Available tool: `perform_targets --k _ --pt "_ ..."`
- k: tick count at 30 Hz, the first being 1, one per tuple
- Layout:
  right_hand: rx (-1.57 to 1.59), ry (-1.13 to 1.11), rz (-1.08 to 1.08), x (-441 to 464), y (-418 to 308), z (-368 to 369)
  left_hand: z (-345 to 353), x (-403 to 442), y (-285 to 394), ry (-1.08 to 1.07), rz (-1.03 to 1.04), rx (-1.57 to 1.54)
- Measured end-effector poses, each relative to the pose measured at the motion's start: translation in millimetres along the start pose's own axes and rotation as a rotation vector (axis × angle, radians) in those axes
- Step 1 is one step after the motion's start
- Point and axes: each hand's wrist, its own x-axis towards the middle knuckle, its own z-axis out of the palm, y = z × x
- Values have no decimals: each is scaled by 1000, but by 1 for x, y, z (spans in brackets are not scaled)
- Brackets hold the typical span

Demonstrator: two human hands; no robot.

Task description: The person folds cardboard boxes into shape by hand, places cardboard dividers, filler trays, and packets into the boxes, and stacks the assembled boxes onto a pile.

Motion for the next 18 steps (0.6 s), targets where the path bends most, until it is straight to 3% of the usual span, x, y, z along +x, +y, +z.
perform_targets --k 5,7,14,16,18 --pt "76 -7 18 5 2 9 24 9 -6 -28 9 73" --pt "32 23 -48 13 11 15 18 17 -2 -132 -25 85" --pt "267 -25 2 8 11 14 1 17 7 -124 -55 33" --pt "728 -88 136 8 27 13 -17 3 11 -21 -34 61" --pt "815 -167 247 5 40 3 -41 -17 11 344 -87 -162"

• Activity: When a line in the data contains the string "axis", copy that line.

• Result below:
- Measured end-effector poses, each relative to the pose measured at the motion's start: translation in millimetres along the start pose's own axes and rotation as a rotation vector (axis × angle, radians) in those axes
- Point and axes: each hand's wrist, its own x-axis towards the middle knuckle, its own z-axis out of the palm, y = z × x

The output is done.